Task statement: Every line below that holds the string "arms" must be copied.

>>>

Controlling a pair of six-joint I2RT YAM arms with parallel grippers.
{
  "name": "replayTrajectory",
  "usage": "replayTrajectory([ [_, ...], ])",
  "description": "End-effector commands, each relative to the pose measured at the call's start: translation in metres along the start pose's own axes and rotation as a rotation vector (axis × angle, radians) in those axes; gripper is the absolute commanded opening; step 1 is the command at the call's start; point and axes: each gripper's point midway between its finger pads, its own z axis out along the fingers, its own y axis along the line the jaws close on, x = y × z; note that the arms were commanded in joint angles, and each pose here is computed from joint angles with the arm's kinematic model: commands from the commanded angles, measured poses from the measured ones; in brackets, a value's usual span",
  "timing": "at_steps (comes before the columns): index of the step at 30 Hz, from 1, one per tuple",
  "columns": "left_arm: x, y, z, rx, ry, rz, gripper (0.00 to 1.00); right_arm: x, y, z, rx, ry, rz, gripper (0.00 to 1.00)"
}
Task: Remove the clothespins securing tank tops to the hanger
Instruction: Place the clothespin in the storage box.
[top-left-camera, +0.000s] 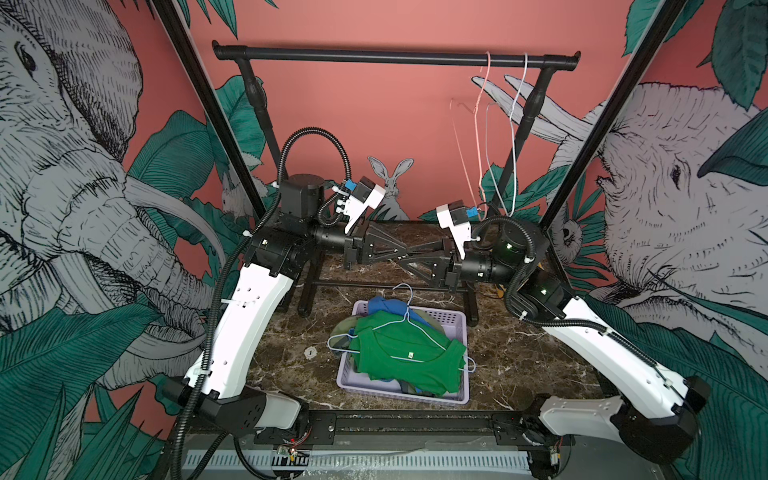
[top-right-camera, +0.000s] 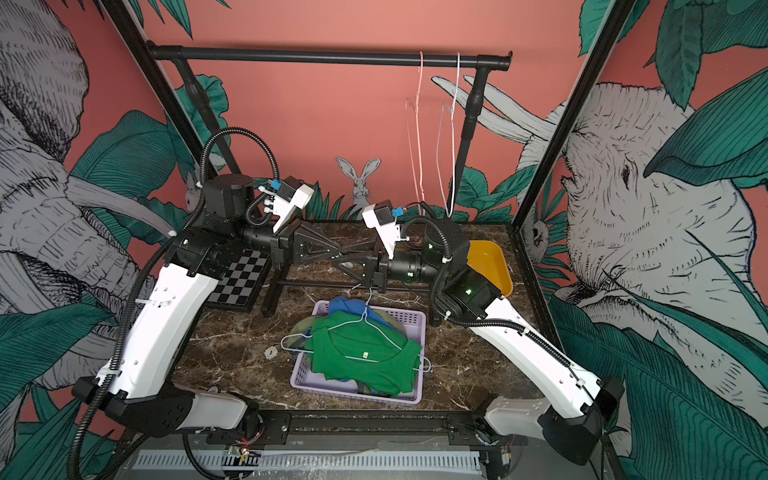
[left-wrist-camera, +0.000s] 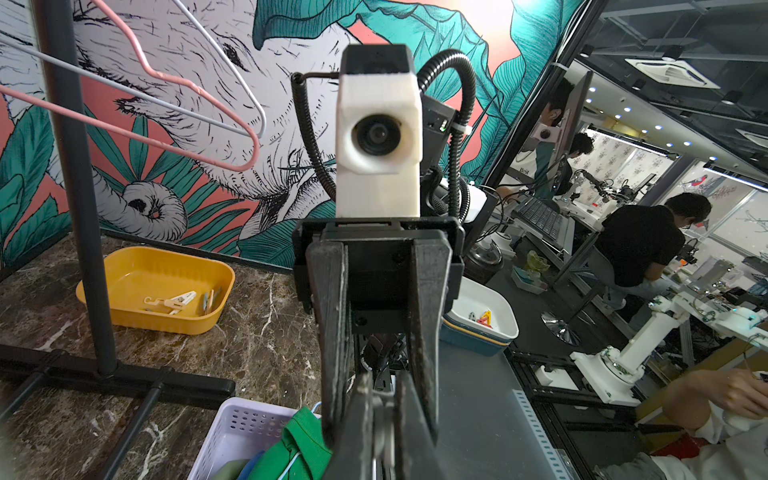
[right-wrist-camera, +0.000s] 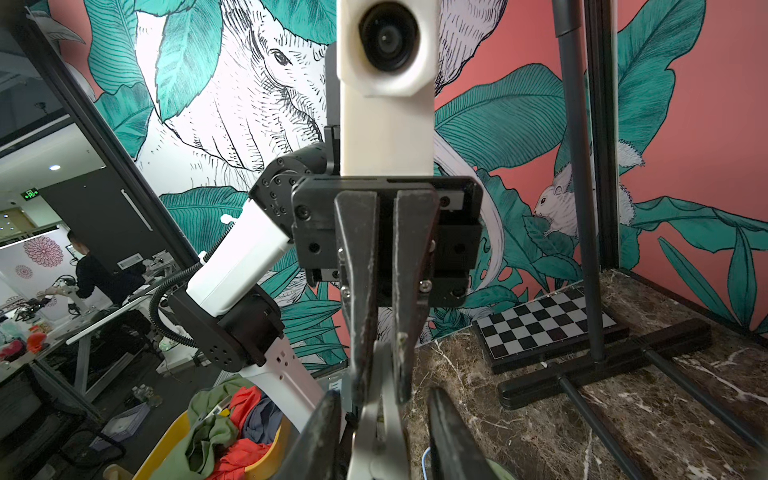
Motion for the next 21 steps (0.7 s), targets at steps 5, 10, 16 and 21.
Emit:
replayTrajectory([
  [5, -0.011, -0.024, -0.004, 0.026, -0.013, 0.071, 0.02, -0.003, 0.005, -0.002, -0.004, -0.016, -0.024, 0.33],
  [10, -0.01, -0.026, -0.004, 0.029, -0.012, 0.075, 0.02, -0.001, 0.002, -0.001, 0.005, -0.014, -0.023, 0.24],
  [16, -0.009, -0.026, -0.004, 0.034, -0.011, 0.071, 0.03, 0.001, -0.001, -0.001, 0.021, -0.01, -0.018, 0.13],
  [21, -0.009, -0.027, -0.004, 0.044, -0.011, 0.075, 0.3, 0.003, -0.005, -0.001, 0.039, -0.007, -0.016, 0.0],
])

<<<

Response for this exercise:
Controlling a pair of six-joint I2RT YAM arms with parallel grippers.
  "description": "End-effector commands, each relative to the pose measured at the call's start: translation in metres along the start pose's own axes and rotation as a rotation vector (axis × angle, radians) in those axes; gripper is the absolute commanded opening; step 1 is the command at the call's start; point and axes: each gripper's point midway between its finger pads, its own z axis out along the fingers, its own y axis along the line the jaws close on, x = y × z; note that the arms were commanded in joint angles, and each pose here is computed from joint angles with the arm's kinematic model: commands from the commanded angles, measured poses from the measured ones; in brackets, a value's usual span",

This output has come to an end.